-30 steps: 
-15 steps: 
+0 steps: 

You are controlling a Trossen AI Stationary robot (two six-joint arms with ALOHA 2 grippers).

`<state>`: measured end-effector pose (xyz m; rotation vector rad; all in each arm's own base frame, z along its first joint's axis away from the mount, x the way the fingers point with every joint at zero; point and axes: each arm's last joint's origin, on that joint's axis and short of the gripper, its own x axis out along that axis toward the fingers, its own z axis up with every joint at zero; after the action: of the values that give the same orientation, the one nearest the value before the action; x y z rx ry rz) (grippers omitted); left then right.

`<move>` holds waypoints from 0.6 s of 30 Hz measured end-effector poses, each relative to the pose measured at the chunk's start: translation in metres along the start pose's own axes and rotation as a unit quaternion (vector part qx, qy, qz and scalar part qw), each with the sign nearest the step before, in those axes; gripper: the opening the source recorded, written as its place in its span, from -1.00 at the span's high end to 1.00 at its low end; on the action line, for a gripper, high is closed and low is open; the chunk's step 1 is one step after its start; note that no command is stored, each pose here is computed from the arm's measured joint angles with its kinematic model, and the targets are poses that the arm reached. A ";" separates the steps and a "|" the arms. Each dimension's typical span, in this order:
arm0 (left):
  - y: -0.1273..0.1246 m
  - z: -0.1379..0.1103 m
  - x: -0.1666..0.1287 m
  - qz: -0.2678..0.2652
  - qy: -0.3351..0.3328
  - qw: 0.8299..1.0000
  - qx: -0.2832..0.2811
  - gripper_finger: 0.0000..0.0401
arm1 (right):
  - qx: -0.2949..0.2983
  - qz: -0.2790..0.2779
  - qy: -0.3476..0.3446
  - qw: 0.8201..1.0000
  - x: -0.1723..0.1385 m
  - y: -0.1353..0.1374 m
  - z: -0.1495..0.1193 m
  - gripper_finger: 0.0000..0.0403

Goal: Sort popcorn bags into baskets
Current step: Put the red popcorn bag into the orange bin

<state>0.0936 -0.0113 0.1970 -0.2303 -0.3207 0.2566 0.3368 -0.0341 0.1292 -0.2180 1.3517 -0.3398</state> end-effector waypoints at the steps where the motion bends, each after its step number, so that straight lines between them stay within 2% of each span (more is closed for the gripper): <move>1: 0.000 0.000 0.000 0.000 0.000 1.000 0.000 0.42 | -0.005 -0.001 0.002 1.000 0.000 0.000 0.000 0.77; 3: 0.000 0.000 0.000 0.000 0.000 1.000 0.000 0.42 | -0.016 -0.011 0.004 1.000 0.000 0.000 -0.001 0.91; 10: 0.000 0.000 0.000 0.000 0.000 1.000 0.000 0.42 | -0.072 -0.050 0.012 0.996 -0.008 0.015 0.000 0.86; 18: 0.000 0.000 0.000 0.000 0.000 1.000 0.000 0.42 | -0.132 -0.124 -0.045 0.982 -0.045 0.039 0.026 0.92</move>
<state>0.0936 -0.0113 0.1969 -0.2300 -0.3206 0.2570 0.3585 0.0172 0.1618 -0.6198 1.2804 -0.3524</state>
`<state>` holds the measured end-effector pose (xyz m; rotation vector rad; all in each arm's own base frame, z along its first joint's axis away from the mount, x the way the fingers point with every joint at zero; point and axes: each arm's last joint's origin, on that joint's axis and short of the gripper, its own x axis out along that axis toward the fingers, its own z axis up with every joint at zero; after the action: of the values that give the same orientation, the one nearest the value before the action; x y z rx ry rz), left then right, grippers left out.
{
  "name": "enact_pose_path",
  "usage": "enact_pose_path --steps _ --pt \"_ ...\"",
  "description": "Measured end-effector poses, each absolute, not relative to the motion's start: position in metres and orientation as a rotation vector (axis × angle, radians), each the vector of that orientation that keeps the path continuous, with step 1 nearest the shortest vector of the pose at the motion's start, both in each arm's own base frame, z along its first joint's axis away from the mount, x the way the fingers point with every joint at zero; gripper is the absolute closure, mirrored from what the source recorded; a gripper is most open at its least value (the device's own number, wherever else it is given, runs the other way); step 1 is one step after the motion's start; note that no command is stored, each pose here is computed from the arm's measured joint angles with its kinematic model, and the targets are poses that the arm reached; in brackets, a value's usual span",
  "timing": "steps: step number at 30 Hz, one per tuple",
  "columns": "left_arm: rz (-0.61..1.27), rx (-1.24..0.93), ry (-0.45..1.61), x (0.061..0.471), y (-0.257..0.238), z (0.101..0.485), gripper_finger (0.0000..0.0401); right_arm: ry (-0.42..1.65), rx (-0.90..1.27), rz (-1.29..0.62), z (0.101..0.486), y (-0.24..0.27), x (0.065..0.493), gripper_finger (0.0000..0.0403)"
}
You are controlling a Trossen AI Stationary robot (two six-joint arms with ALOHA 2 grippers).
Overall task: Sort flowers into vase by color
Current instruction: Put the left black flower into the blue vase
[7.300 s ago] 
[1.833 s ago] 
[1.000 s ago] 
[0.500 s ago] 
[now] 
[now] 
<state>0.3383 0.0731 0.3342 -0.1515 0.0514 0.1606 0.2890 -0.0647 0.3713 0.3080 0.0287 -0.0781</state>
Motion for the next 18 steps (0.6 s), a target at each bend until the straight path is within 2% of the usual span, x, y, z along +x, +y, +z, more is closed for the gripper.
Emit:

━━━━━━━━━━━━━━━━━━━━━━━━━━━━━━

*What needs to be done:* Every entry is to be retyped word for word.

*Output below:*
-30 steps: 
-15 steps: 
+0 steps: 

You are controlling a Trossen AI Stationary robot (two six-joint arms with ALOHA 2 grippers).

`<state>`: measured end-effector pose (xyz m; rotation vector rad; all in each arm's own base frame, z along its first joint's axis away from the mount, x the way the fingers point with every joint at zero; point and axes: each arm's last joint's origin, on that joint's axis and short of the gripper, its own x axis out along that axis toward the fingers, its own z axis up with every joint at zero; after the action: of the values that give the same orientation, the one nearest the value before the action; x y z rx ry rz) (grippers omitted); left then right.

`<move>` holds waypoints from 0.6 s of 30 Hz measured end-effector poses, each relative to the pose measured at the chunk's start: translation in metres along the start pose's own axes and rotation as a unit quaternion (vector part qx, qy, qz and scalar part qw), each with the sign nearest the step before, in those axes; gripper: the opening the source recorded, written as its place in its span, from -1.00 at the span's high end to 1.00 at its low end; on the action line, for a gripper, high is closed and low is open; the chunk's step 1 is one step after its start; note that no command is stored, each pose here is computed from the arm's measured joint angles with its kinematic model, and the targets are poses that the arm reached. A ";" separates the steps and a "|" the arms. Each dimension's typical span, in this order:
arm0 (left):
  - y: -0.1273..0.1246 m
  - z: -0.1379..0.1103 m
  - x: -0.1666..0.1287 m
  - qz: -0.2678..0.2652
  - qy: -0.3351..0.3328
  - qw: 0.8299..1.0000
  - qx: -0.2832..0.2811
  - gripper_finger: 0.0000..0.0401
arm1 (right):
  - qx: -0.2949..0.2983
  - qz: -0.2790..0.2779
  - qy: -0.3476..0.3446
  - qw: 0.8201..1.0000
  - x: -0.1723..0.1385 m
  - y: -0.1353..0.1374 m
  - z: -0.1495..0.1193 m
  - gripper_finger: 0.0000..0.0403

Goal: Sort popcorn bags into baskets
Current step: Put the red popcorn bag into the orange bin

<state>0.0936 -0.0113 0.1970 -0.2303 -0.3207 0.2566 0.3368 -0.0341 0.1292 -0.2180 1.3517 -0.3398</state> end-effector waypoints at the steps where the motion bends, each after its step number, so that straight lines between them stay within 2% of each span (more is closed for the gripper): <move>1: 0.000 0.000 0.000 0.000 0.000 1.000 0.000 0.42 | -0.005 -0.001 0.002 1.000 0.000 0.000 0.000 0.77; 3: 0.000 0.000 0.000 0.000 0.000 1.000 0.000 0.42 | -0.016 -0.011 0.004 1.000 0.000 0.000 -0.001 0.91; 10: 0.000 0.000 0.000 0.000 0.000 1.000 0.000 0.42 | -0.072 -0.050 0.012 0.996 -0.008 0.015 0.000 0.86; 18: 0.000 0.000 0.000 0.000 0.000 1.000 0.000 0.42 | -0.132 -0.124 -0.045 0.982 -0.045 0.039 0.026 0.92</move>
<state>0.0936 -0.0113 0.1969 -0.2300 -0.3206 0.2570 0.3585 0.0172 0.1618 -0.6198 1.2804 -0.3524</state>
`<state>` holds the measured end-effector pose (xyz m; rotation vector rad; all in each arm's own base frame, z along its first joint's axis away from the mount, x the way the fingers point with every joint at zero; point and axes: each arm's last joint's origin, on that joint's axis and short of the gripper, its own x axis out along that axis toward the fingers, its own z axis up with every joint at zero; after the action: of the values that give the same orientation, the one nearest the value before the action; x y z rx ry rz), left then right, grippers left out.
{
  "name": "enact_pose_path",
  "usage": "enact_pose_path --steps _ --pt \"_ ...\"",
  "description": "Measured end-effector poses, each absolute, not relative to the motion's start: position in metres and orientation as a rotation vector (axis × angle, radians), each the vector of that orientation that keeps the path continuous, with step 1 nearest the shortest vector of the pose at the motion's start, both in each arm's own base frame, z along its first joint's axis away from the mount, x the way the fingers point with every joint at zero; gripper is the absolute closure, mirrored from what the source recorded; a gripper is most open at its least value (the device's own number, wherever else it is given, runs the other way); step 1 is one step after the motion's start; note that no command is stored, each pose here is computed from the arm's measured joint angles with its kinematic model, and the targets are poses that the arm reached; in brackets, a value's usual span",
  "timing": "steps: step number at 30 Hz, one per tuple",
  "columns": "left_arm: rz (-0.61..1.27), rx (-1.24..0.93), ry (-0.45..1.61), x (0.061..0.471), y (-0.257..0.238), z (0.101..0.485), gripper_finger (0.0000..0.0401); right_arm: ry (-0.42..1.65), rx (-0.90..1.27), rz (-1.29..0.62), z (0.101..0.486), y (-0.24..0.27), x (0.065..0.493), gripper_finger (0.0000..0.0403)"
}
You are controlling a Trossen AI Stationary robot (two six-joint arms with ALOHA 2 grippers).
Overall task: Sort flowers into vase by color
Current instruction: Put the left black flower into the blue vase
[7.300 s ago] 
[1.833 s ago] 
[1.000 s ago] 
[0.500 s ago] 
[now] 
[now] 
<state>0.3383 0.0731 0.3342 -0.1515 0.0514 0.1606 0.2890 -0.0647 0.3713 0.3080 0.0287 -0.0781</state>
Motion for the next 18 steps (0.6 s), a target at each bend until the straight path is within 2% of the usual span, x, y, z along +x, +y, +z, more is closed for the gripper.
Emit:

The response to the exercise is now finished.